Excuse Me While I Ugly Cry by Joya Goffney
Excuse Me While I Ugly Cry by debut author Joya Goffney is the story of an overly enthusiastic list maker who is blackmailed into completing a to-do list of all her worst fears. It’s a heartfelt, tortured, contemporary YA high school romance with epistolary elements. Fans of Jenny Han’s To All the Boys I’ve Loved Before and Kristina Forest’s debut I Wanna Be Where You Are will love the juicy secrets, leap-off-the-page sexual tension and the enemy-to-lover romantic arc.
Quinn keeps lists of everything—from the days she’s ugly cried, to “Things That I Would Never Admit Out Loud,” to all the boys she’d like to kiss. Her lists keep her sane. By writing her fears on paper, she never has to face them in real life. That is, until her journal goes missing…
An anonymous account posts one of her lists on Instagram for the whole school to see and blackmails her into facing seven of her greatest fears, or else her entire journal will go public. Quinn doesn’t know who to trust. Desperate, she teams up with Carter Bennett—the last known person to have her journal—in a race against time to track down the blackmailer.

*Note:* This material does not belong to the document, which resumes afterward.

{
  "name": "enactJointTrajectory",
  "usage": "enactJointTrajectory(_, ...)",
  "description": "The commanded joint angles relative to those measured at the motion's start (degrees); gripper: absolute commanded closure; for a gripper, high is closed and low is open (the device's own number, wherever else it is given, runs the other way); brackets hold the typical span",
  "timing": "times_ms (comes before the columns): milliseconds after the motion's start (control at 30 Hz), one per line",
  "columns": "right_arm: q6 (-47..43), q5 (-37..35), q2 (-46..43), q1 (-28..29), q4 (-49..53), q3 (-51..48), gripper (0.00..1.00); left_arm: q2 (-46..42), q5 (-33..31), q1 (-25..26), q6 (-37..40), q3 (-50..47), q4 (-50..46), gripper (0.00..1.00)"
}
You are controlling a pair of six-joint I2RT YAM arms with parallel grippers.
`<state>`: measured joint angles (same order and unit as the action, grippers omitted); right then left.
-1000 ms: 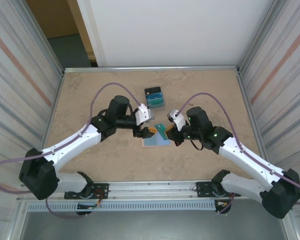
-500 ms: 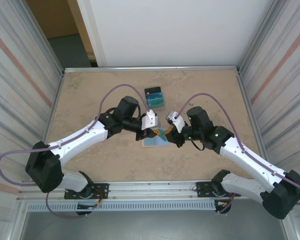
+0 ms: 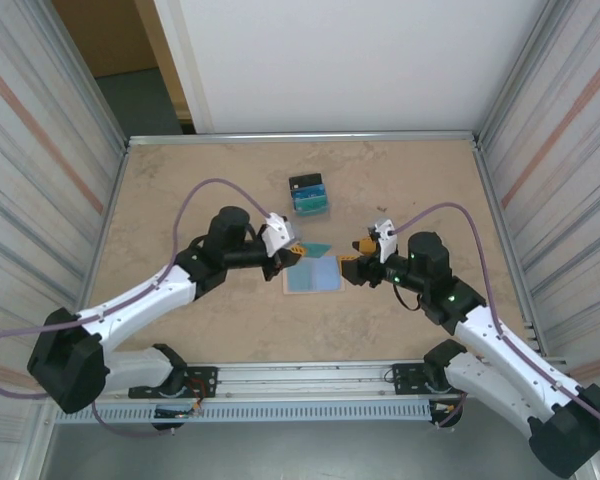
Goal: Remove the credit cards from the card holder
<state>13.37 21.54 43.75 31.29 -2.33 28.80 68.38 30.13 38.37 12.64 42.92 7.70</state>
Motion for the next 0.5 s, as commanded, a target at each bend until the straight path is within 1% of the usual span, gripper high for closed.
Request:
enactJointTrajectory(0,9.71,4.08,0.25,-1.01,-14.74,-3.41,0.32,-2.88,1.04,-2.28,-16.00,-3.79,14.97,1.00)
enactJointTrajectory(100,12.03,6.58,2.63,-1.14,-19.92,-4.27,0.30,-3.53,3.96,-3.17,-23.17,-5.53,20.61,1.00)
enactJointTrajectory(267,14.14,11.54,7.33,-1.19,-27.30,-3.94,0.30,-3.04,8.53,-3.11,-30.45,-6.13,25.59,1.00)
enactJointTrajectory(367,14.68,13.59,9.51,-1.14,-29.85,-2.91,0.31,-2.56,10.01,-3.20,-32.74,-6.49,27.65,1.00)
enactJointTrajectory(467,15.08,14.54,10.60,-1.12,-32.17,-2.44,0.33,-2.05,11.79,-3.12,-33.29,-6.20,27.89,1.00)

Together, they journey through everything Quinn’s been too afraid to face, and along the way, Quinn finds the courage to be honest, to live in the moment, and to fall in love.
Expected publication: May 4th 2021 by HarperTeen
While Excuse Me While I Ugly Cry was on my TBR, I wasn’t planning on requesting it. Luckily the publisher reached out about it and I’m so glad they did. I loved this so much!

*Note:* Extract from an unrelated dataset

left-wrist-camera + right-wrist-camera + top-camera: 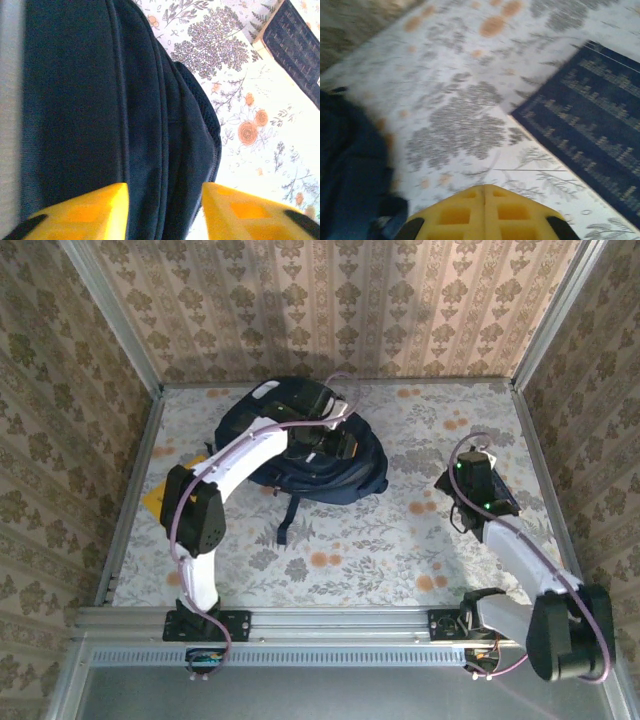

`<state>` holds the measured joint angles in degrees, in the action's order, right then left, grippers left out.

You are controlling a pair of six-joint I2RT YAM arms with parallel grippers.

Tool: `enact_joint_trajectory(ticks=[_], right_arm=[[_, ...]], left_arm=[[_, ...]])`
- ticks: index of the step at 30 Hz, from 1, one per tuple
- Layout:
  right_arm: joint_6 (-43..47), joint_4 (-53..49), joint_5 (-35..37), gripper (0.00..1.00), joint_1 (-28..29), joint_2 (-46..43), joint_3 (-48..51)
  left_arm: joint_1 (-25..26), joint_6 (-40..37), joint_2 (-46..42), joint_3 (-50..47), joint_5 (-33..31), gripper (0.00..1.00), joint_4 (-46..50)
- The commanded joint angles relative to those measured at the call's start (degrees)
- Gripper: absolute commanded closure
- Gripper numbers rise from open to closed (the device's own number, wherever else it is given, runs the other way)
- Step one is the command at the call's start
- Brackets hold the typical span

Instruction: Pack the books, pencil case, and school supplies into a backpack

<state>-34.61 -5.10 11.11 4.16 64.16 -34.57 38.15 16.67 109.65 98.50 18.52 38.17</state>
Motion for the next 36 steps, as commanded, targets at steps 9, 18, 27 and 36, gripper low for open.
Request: enact_joint_trajectory(ticks=[9,18,27,36], right_arm=[[-0.70,-16.21,6.07,1.00,-11.65,22.80,-17.69],[-10.63,-29.87,2.71,1.00,-17.68,35.78,-25.46],[-15.83,-28.65,-4.72,1.00,-17.09,33.95,-21.82],[-24.23,-28.36,-10.81,1.00,-11.28,30.95,-17.45]], left_arm=[[-0.88,6.39,-15.95,-12.10,0.73,0.39,-7.48],[-1.67,8.98,-16.48,-12.70,4.38,0.39,-9.47],[-2.45,9.68,-16.32,-13.04,4.86,0.38,-10.05],[-3.26,9.68,-16.65,-13.42,4.00,0.38,-10.14]])
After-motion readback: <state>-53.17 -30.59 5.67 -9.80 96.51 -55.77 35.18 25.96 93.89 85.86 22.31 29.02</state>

I’ll first state that I’m a white reader. But I think the way the author talked about race can be super helpful for teens. Things are explained so well and I think they might understand things better after reading books like this.
Quinn is a black teen living in Texas. It’s Austin, but still. There are very few black kids in her school and her only friends have been white. Her best friend, Destany, made some comments at a party and Quinn basically ghosted her. Destany thinks it’s because Quinn’s crush, Matt, asked her out. But that’s not it. Quinn realizes that her “friends” say racist things, including using the N word in front of her and she never said anything. She let it go and that was wrong. Quinn is a list maker. She has a journal with all her private thoughts in it. She lied to her parents about getting into Columbia and that’s just one of the secrets in the journal. Another is that she hasn’t visited her grandma, Hattie, since she went into a nursing home. Quinn is worried that she won’t remember her. There are also things about her feelings for Matt, boys she thinks are hot, and other sexual/romantic things. There’s just a lot. Quinn keeps most things inside and she’s not a huge risk taker. I loved Quinn so much.

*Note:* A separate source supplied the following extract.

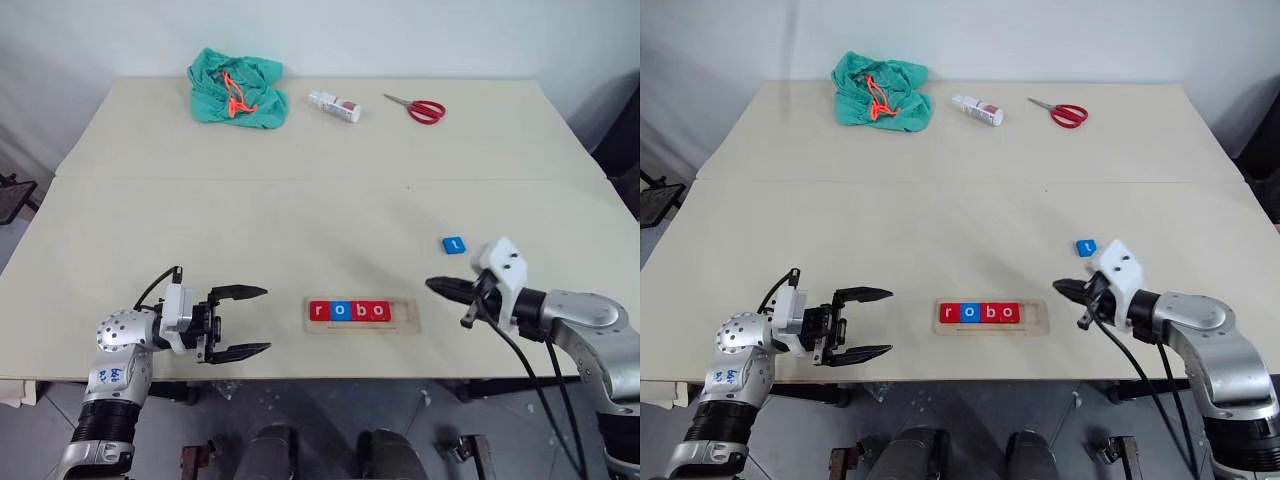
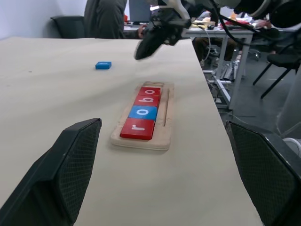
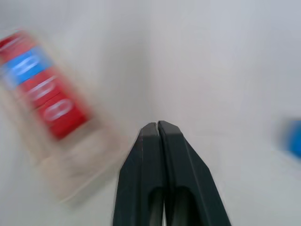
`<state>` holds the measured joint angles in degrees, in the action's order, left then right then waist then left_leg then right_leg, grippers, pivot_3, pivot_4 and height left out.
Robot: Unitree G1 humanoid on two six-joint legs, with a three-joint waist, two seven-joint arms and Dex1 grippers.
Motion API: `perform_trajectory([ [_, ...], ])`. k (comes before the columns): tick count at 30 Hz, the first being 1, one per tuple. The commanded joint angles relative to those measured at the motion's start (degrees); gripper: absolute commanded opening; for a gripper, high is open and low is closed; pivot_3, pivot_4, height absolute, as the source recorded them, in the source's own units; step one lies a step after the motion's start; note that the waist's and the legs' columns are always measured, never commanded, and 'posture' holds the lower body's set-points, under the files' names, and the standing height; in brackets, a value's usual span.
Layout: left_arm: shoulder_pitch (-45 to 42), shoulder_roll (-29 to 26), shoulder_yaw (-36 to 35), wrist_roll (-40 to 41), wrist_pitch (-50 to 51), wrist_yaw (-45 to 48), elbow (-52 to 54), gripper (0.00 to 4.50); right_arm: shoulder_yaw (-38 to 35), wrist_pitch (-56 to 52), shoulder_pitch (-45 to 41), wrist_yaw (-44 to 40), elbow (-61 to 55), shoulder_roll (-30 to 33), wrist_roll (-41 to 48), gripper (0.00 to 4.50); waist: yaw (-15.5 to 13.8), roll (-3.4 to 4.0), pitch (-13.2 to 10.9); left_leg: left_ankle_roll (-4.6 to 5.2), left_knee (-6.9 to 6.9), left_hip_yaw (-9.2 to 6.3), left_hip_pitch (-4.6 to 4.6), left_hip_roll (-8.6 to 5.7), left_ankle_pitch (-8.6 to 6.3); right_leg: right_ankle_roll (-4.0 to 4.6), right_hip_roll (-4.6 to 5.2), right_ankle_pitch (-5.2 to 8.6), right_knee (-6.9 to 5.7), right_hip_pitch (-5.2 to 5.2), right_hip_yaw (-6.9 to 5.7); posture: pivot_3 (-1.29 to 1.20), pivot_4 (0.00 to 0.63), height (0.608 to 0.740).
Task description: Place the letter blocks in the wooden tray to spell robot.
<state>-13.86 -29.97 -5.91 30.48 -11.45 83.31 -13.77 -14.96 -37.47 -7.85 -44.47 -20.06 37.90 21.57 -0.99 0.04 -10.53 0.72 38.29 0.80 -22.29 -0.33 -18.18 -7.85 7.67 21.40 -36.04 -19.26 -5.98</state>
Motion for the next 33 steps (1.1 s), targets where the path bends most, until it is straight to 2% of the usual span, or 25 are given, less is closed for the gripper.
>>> perform_trajectory([
  [1, -0.62, -0.12, -0.30, 0.43, -0.71, 1.12, -0.33, 4.50, -6.65, -1.12, 3.34, 5.60, -3.20, -2.61, 2.54, 1.31, -0.06, 0.00, 0.00, 0.00, -0.02, 0.00, 0.01, -0.01, 0.00, 0.00, 0.00, 0.00, -0.01, -0.01, 0.00, 0.00, 0.150, 0.740],
  [5, -2.24, -0.24, -0.03, 0.26, -0.66, 2.34, -2.08, 4.50, -9.72, -0.13, 8.85, 10.02, -5.58, -5.65, 2.53, 2.72, -0.37, 0.00, 0.00, 0.00, -0.05, -0.02, 0.01, -0.02, 0.00, 0.00, 0.00, 0.00, -0.02, -0.02, 0.00, 0.00, 0.150, 0.740],
  [10, -4.05, -0.14, 0.17, 0.02, -0.78, 3.50, -3.81, 4.50, -9.94, -0.13, 9.36, 13.61, -6.00, -7.23, 2.85, 4.43, -0.22, 0.01, 0.00, 0.01, 0.00, 0.09, 0.02, -0.02, 0.01, 0.00, 0.00, 0.00, -0.02, -0.02, 0.07, 0.00, 0.150, 0.740],
  [18, -4.75, -0.20, 0.39, 0.06, -0.86, 3.94, -4.24, 4.50, -7.95, -0.71, 6.72, 16.29, -4.58, -7.60, 3.39, 4.43, 0.00, 0.03, 0.02, 0.01, -0.08, 0.09, 0.05, 0.00, 0.01, 0.00, -0.01, 0.00, -0.04, -0.06, 0.08, 0.00, 0.150, 0.740],
  [22, -4.08, -0.66, 0.11, 0.24, -0.63, 3.87, -3.51, 4.50, -6.01, -0.84, 2.65, 17.64, -1.03, -7.67, 2.58, 4.43, -0.01, 0.03, 0.02, 0.01, -0.04, 0.11, 0.05, -0.02, 0.01, 0.00, 0.00, 0.00, -0.04, -0.04, 0.09, 0.00, 0.150, 0.740],
  [26, -3.51, -0.89, -0.07, 0.39, -0.33, 3.60, -2.71, 4.50, -2.92, -2.56, -4.81, 19.74, 6.93, -7.52, 1.12, 4.43, 0.33, 0.03, 0.02, 0.01, -0.04, 0.10, 0.05, -0.01, 0.01, 0.00, 0.00, 0.00, -0.05, -0.05, 0.09, 0.00, 0.150, 0.740],
  [33, -2.24, -1.04, -0.41, 0.59, 0.23, 2.77, -0.76, 4.50, 2.14, 3.50, -16.51, 20.21, 23.87, -8.02, -3.83, 4.43, 1.15, 0.04, 0.02, 0.01, -0.10, 0.06, 0.02, -0.01, 0.01, 0.00, 0.00, 0.00, -0.12, -0.13, 0.05, 0.00, 0.150, 0.740],
])
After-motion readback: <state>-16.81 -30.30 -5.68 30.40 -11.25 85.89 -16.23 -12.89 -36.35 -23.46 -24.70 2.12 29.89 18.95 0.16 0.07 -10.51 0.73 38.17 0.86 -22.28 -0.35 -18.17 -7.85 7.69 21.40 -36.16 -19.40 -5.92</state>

Carter is another black kid in Quinn’s school. She thinks he’s hot, but that’s about it. When they are paired up for a school project, Carter and Auden go to Quinn’s house. Carter is confronted by Quinn’s dad who mistook him for a criminal robbing the house. Carter is livid and leaves pretty quickly. But he took Quinn’s journal instead of his own. Then he loses it. Whoever took it starts blackmailing Quinn. They also release the info about her not getting into Columbia. Everything is a mess and Quinn doesn’t know what to do. Carter offers to help. Even though she doesn’t trust him, Quinn accepts his help. She has to do things on her first list and show proof or more pages will be released. Carter introduces Quinn to Olivia (Livvy) and they get along so well. Quinn realizes how much different it is to hang out with people that are more like her. It’s less stressful and they understand her more than Destany ever did. The growing friendships were so fun to read about. Livvy was a favorite for me. Quinn starts having feelings for Carter, but she’s afraid. He does push her to do more and live in her head less.
“It’s a little hard to change when you have a journal telling you who to be.”
The kids visit colleges and go out to a concert in Austin. Quinn drinks way too much, but she’s having fun. She still has a lot of secrets including things she needs to tell Livvy about.
I loved everything in this book. The characters were the big standouts to me.
I gave this book 5 stars.
Thank you to the publisher and Netgalley for my review copy.
Warnings for racism, major income differences, Alzheimer’s, bullying, blackmail, parents fighting, single parents, teenage drinking.
Have you read this book yet? Is it on your TBR?